TASK OBJECTIVE
All of the data is to be set down again without alteration.
━━ SUPPLIED INFORMATION
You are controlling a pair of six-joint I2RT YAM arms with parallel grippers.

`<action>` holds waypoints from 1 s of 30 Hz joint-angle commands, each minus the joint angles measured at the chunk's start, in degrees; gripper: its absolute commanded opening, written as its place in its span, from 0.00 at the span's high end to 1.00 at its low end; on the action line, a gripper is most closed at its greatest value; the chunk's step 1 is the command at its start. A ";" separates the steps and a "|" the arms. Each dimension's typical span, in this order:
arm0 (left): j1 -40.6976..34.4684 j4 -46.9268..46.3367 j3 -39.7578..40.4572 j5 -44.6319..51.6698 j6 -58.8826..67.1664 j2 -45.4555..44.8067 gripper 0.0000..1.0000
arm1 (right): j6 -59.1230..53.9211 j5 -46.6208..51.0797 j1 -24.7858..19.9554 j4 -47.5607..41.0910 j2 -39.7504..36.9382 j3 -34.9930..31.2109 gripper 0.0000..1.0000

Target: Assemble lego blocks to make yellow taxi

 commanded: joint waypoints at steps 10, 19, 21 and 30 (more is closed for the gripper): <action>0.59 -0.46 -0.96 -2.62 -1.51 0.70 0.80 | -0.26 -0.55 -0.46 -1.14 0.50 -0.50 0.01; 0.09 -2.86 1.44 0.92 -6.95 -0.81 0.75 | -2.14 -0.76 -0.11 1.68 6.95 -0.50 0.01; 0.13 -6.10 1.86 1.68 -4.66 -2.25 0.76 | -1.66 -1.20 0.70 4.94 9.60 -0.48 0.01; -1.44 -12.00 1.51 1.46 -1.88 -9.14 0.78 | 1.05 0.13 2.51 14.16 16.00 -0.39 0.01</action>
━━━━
SOLUTION FOR THIS EXERCISE
You are controlling a pair of six-joint I2RT YAM arms with parallel grippers.

`<action>` holds waypoints from 1 s of 30 Hz joint-angle commands, each minus the joint angles measured at the chunk's start, in degrees; gripper: its absolute commanded opening, written as its place in its span, from 0.00 at the span's high end to 1.00 at its low end; on the action line, a gripper is most closed at its greatest value; the chunk's step 1 is the command at its start. A ";" separates the steps and a "|" the arms. Each dimension's typical span, in this order:
arm0 (left): j1 -40.6976..34.4684 j4 -46.9268..46.3367 j3 -39.7578..40.4572 j5 -44.6319..51.6698 j6 -58.8826..67.1664 j2 -45.4555..44.8067 gripper 0.0000..1.0000
arm1 (right): j6 -59.1230..53.9211 j5 -46.6208..51.0797 j1 -24.7858..19.9554 j4 -47.5607..41.0910 j2 -39.7504..36.9382 j3 -34.9930..31.2109 gripper 0.0000..1.0000

Target: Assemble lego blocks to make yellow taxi

 commanded: joint waypoints at steps 10, 19, 21 and 30 (more is closed for the gripper): <action>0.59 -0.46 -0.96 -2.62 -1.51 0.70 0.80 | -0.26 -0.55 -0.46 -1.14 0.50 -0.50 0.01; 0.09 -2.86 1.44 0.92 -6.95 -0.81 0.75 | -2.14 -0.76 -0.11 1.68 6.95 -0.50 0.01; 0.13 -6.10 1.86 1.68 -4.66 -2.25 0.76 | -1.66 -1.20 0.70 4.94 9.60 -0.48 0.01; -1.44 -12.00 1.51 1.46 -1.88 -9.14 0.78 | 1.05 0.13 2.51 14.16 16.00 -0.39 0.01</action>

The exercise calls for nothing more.